Women in Science and Mother Sciences in the 21st century

Author(s):

Fayyaz Baqir

Center for Human Rights and Legal Pluralism (CHRLP), McGill University

O’Brien Fellow

Fayyaz Baqir

Women’s contribution to sciences is not well recognized due to men’s inability to see the obvious. If it was not for women the human race would not learn to communicate. Women’s superb skills in teaching children to flawlessly speak their language make us social and places us above all other species in the animal kingdom. Women’s effortless command over the methods for teaching language would put to shame the entire corpus of knowledge on pedagogy. Women also pioneered the art of agriculture and helped turn hunting, fishing and grazing communities into settled communities enabling them to pursue development of various branches of knowledge without interruption. That is why we use the expressions mother tongue, motherland and mother earth. It is so strange that we don’t use the expression mother sciences, while we talk of social sciences, natural sciences, and humanities. Part of the reason is that knowledge, care and economic services provided by women were considered as ‘free gift of nature’. Their compassion to keep the family- the basic cell constituting human society- together was never made part of social accounting. They were rewarded for their contributions by denying the value of their work.
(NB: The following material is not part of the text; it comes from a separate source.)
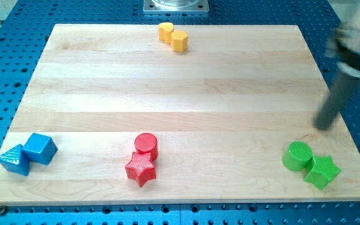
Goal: Separate the green blocks from each other
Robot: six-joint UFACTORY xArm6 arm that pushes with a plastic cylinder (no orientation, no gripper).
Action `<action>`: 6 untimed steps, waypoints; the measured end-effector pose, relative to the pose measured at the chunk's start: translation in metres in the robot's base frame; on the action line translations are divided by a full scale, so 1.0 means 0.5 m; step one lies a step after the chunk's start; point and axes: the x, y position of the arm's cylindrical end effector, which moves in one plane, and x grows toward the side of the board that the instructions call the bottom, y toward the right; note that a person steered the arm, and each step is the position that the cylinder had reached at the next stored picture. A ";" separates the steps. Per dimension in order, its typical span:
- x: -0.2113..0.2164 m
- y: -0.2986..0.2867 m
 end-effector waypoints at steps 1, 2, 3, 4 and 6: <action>0.146 -0.025; 0.225 -0.124; 0.225 -0.168; 0.205 -0.213; 0.165 -0.232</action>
Women deviating from their stereotypical role were persecuted so viciously that the word typically used for obscurantist oppression is witch hunting. While men fought two World Wars during the twentieth century, women tended to nurse the injured, heal the wounded and keep the wheel of production moving to save humanity from starvation, deprivation, and untold suffering. They had to fight continuous battles to get the right to vote, get equal pay for equal work and step outsides the confines of their houses and get recognition for their work as part of the social division of labour. Women have made superb performance in every walk of social life they have entered but gender disaggregated understanding of global community is still in infancy. While women have made impressive contributions to science and technology, they have been made victimized by callous and insensitive male-dominated use of these resources. During the drive for population control under one child per family initiative, a large number of cases of female infanticide were reported. While ultrasound was introduced to help in better diagnosis and treatment of diseases, it was used for female fetus killing in India and many other parts of the world. Women victims of forced sex who refuse to have unwanted children are denied the right to choose in the name of faith.

Twenty-First Century has to be the century of Mother Sciences. Science has to address the imbalances caused by biological and social differences and create a level playing field free of gender biases. The key tasks cut out for the scientific community include carrying out gender disaggregated research of contemporary global economy; converting the treasure of tacit knowledge of women – visible in form of female practices– into a formal body of Mother Sciences, and providing equal opportunities to women in the field of scientific development. We might stumble on the way but falling is part of learning to walk.